▼

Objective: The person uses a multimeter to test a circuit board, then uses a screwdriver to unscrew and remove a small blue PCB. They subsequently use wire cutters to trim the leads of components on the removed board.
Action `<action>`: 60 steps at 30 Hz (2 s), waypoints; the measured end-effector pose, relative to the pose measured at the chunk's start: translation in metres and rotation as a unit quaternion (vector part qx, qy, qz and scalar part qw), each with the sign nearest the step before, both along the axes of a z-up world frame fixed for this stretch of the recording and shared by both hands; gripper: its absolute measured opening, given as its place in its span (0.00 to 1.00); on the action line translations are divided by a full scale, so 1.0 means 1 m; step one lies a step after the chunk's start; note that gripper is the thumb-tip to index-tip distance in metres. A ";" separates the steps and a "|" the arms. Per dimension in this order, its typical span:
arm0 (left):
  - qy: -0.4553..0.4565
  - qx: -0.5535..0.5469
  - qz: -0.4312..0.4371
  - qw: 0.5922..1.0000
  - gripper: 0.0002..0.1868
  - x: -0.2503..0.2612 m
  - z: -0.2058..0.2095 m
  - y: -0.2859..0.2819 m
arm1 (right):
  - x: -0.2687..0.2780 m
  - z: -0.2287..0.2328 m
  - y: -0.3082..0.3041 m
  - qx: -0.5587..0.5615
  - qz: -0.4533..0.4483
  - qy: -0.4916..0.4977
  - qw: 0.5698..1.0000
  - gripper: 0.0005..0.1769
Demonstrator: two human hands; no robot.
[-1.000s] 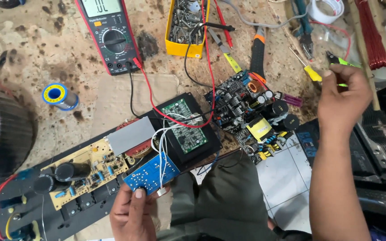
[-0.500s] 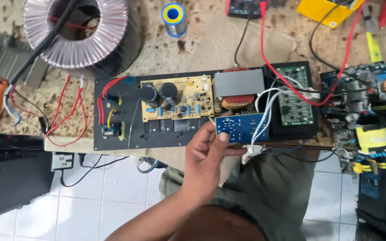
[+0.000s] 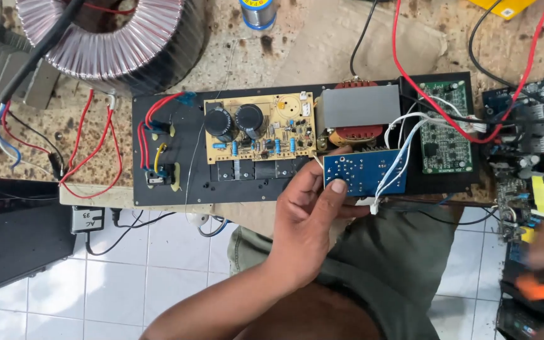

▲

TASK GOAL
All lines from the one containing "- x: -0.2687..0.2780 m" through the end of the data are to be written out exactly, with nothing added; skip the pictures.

YOUR SOLUTION
  - x: -0.2687..0.2780 m
  - z: -0.2287..0.2328 m
  - y: -0.3082..0.3041 m
  - qx: -0.5587..0.5615
  - qz: -0.4533..0.4483
  - qy: -0.4916..0.4977
  - qw: 0.5698..1.0000
  - gripper: 0.0005..0.1769
Demonstrator: two human hands; no robot.
[-1.000s] 
[-0.500s] 
[+0.000s] 

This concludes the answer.